The best of the rest (6)
San Marcos National Fair
Where? Aguascalientes, Mexico
How long? 3 weeks
Mexico’s oldest fair, the Feria Nacional de San Marcos, pulls in thousands of revellers for three weeks of genial mayhem in the heartland town of Aguascalientes, particularly in and around the San Marcos Gardens. It’s exactly what most people imagine when they think of Mexico: roaming vendors hawking everything from blankets and wooden toys to enchiladas and chocolate chicken; mariachi bands entertaining the crowds; and sideshows where you can blow your money on a cock fight or have your fortune told. For a change in pace, head for the bullfights, which are some of the best in Mexico, and pull in matadors from as far away as Spain. Evening brings on big firework displays and the urge to dance away the night while washing your tonsils in tequila, if you haven’t started doing so already. You’d have to be a real diehard to stay upright for the whole shebang, so if you need to focus on one day in particular, make it the highly charged San Marcos Parade on April 25, when there’s a brief reminder that all this started in 1604 as a religious event.
Where? Mazatlan, Mexico
How long? 5 days
The five crazy days of Carnival in Mazatlan is the time to see the city at its very best – and worst – when this usually bustling fishing port and low- key beach resort transforms itself into a frantic maelstrom of partygoers, hawkers and bug-eyed tourists. Carnival here is an excuse to eke out the last of your sins before Lent, and in Mazatlan’s wild meat market, in some of the thickest, craziest crowds you’ll ever encounter, it’s sometimes difficult to tell exactly whose hands are on whose body. The countdown to Mazatlan’s Carnival begins five days before Ash Wednesday, but predictably the festivities are at their wildest on Saturday, Sunday and Monday, before people head home to be with their family or their church.

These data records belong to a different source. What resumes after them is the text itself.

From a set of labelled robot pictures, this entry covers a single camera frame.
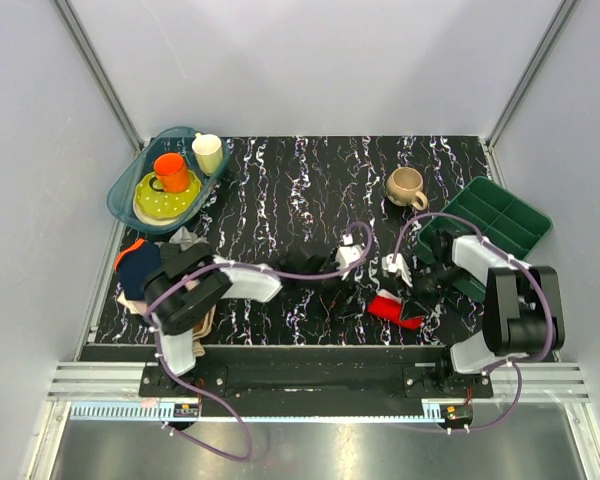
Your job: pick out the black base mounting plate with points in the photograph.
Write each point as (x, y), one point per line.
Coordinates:
(265, 357)

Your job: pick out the pile of mixed clothes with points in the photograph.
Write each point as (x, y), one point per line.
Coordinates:
(146, 270)

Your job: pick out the aluminium rail frame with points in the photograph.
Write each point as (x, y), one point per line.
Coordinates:
(310, 393)

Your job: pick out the green divided organizer tray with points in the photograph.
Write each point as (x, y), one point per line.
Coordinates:
(509, 223)

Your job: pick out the orange mug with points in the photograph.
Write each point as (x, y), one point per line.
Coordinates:
(171, 174)

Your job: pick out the cream yellow cup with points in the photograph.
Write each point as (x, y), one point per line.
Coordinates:
(208, 151)

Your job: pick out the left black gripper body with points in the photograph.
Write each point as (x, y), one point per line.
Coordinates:
(331, 288)

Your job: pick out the beige ceramic mug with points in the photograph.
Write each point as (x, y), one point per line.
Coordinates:
(404, 188)

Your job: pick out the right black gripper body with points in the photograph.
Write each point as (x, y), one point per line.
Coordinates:
(429, 283)

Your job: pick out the red underwear white trim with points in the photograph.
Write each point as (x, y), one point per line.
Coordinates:
(391, 310)

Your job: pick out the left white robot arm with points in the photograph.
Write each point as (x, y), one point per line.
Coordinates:
(261, 283)

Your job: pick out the yellow green dotted plate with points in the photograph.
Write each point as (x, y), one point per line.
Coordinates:
(153, 205)

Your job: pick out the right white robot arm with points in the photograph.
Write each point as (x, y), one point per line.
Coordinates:
(522, 317)

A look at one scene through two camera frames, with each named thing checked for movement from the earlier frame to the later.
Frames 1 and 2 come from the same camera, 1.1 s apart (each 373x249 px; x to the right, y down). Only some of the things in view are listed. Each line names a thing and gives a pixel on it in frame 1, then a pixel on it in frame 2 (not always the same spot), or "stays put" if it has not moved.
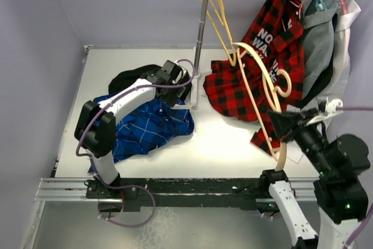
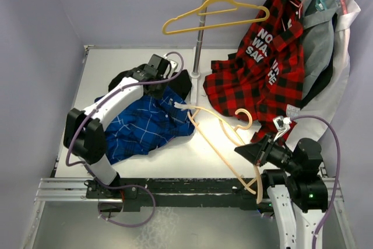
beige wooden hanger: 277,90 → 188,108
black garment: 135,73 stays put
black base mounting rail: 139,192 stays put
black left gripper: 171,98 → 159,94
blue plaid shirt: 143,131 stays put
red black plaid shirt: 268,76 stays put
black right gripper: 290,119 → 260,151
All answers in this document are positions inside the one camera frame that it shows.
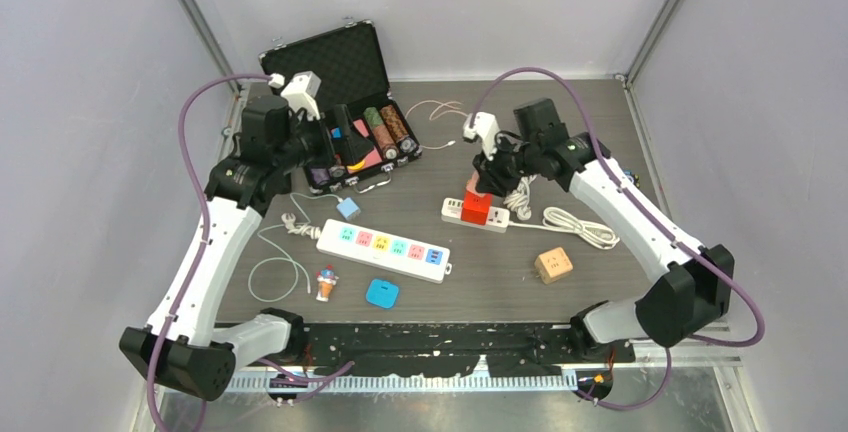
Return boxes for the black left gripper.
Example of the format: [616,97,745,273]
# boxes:
[274,105,372,174]

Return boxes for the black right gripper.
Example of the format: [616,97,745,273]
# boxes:
[472,134,541,199]

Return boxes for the red cube socket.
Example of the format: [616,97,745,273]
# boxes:
[460,190,493,226]

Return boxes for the light blue charger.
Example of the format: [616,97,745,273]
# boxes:
[336,197,361,221]

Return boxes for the beige cube socket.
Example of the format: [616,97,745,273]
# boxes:
[534,247,574,285]

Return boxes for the blue square case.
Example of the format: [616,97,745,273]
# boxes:
[365,279,400,310]

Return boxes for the pink USB charger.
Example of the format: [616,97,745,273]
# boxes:
[465,172,479,194]

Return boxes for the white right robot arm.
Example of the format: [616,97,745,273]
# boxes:
[463,98,734,363]

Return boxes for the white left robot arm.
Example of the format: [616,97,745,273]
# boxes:
[119,92,365,401]

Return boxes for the black poker chip case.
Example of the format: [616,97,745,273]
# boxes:
[259,20,423,195]

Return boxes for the small white USB power strip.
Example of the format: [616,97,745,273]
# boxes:
[441,198,511,233]

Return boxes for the long white colourful power strip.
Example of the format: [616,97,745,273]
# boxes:
[316,219,453,284]

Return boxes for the ice cream toy figure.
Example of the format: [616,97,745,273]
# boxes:
[316,266,338,302]

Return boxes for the small blue black toy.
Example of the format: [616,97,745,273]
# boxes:
[623,169,641,188]

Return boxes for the white bundled strip cord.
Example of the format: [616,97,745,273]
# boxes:
[503,173,539,222]

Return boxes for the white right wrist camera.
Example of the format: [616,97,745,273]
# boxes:
[462,112,500,160]

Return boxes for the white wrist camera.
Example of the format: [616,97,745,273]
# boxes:
[268,71,321,122]
[462,112,500,160]

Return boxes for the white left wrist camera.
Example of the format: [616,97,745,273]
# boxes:
[268,71,321,122]

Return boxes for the pink charging cable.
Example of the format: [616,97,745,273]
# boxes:
[405,99,470,152]

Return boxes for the white thin cable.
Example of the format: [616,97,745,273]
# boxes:
[247,191,342,303]

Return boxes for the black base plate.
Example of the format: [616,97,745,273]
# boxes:
[268,322,635,378]

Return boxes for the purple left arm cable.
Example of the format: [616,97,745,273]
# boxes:
[144,73,286,432]

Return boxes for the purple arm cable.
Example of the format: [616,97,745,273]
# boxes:
[144,73,286,432]
[468,67,767,412]

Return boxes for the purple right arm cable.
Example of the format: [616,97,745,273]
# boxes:
[468,67,767,412]

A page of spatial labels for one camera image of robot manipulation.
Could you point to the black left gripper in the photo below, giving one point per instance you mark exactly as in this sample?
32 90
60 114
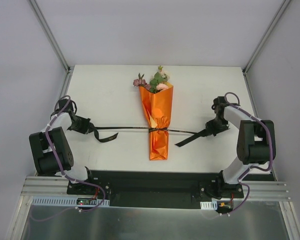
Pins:
89 125

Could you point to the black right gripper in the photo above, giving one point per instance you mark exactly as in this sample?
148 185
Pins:
209 128

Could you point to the orange wrapping paper sheet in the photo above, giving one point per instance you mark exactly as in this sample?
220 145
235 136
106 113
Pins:
157 110

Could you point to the mauve fake rose stem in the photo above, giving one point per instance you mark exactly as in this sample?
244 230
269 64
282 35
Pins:
141 82

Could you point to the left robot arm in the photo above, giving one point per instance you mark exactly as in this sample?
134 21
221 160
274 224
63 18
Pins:
50 148

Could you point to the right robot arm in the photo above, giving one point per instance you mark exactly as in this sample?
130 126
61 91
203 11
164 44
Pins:
255 148

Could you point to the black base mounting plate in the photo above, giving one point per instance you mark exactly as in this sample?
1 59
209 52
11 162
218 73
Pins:
168 190

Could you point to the right white slotted cable duct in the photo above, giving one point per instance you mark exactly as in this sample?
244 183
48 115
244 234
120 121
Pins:
214 205

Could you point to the white slotted cable duct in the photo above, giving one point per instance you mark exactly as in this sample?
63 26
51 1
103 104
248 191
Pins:
69 202
214 205

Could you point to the left white slotted cable duct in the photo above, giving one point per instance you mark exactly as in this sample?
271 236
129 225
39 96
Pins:
69 202

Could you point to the left aluminium frame post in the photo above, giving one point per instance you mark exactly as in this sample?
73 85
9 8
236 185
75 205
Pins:
49 34

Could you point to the aluminium frame post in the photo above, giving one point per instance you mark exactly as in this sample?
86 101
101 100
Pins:
49 34
266 35

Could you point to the right aluminium frame post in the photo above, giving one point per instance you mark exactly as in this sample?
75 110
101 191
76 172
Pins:
266 35

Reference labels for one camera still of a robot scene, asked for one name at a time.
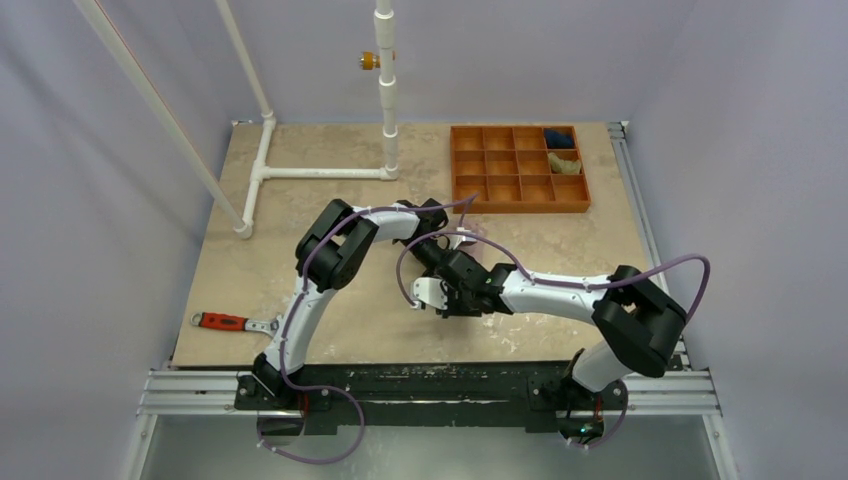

There are two drastically different parts to the town: Old Mazatlan, the original town centre, which is a quaint, colonial fishing port, and the Zona Dorada, otherwise known as “Gringo Hell” – a pricey, practically purpose-built resort. Don’t be too put off, though – the best hotels are close to the Zona Dorada, and it’s not far to go to experience some real Latin street culture. Carnival itself is one long parade along the Paseo Olas Atlas, which is sealed off for about ten blocks – a Latin-music band on the corner of each – and mobbed with security personnel. Both sides of the avenue are bursting with food and beer stands, as well as some classy restaurants, cafes and a few hotels, and in the middle, the crowds form long lines and dance from one end of Paseo Olas Atlas to the other, grinding against one another or jumping from line to line to grind with as many people as possible. This is actually a lot of fun during the more tranquil hours of Carnival, from about 8pm til midnight, but after that it gets pretty wild, as locals arrive here – Westerners seem to prefer their own parties in the bars of the Zona Dorada – to finish off their evening and party until dawn. Then, like clockwork, the crowds abruptly leave to crash out on the beach to sleep off a heavy hangover.
Where? Cusco, Peru
When? Palm Sunday to Easter Sunday
How long? 7 days
Pagan frenzy and Catholic idolatory meet during Holy Week in Cusco, held over the last week of Lent. Whatever is driving them, there’s no mistaking the crowd’s religious intensity, as the show kicks off with an afterdark procession of the Holy Sepulchre, the coffin carried aloft by black-robed bearers while thousands of candlebearing worshippers follow. The subsequent days blend into a succession of church services and holy parades, in which performers recreate scenes from the crucifixion story and beyond – including a vengeful lynching of Pilate that the Bible somehow missed. There’s also some wild partying after Good Friday, along with some general civic chaos seemingly spurred on by the belief that, as Christ is dead for a few days between the crucifixion and resurrection on Sunday, He isn’t going to be around to judge your actions.
Where? USA and Canada
How long? 1 week
Not so much an event as a cultural institution, Spring Break (®www.springbreak.com) sees thousands of US and Canadian college kids descend on the beaches of – among other places – southern Florida for their annual weeks of raucous partying. Depending on your point of view, this is either a place to flock to for some beer-chugging madness or somewhere to avoid like the plague, as beefcake teenagers give each other high-fives and drink until they puke in the sand. In Florida, Panama City (®www.pcb06.com) is nowadays the unofficial party HQ, attracting half-a-million college students every year. It hosts the biggest and best beach parties plus enough volleyball, limbo dancing, wet T-shirts and cold beer to keep the most red-necked Joe Sixpack happy. Outside of the USA, Cancun (www.springbreakcancun.com) sees the most action, with Negril and Acapulco coming up close behind.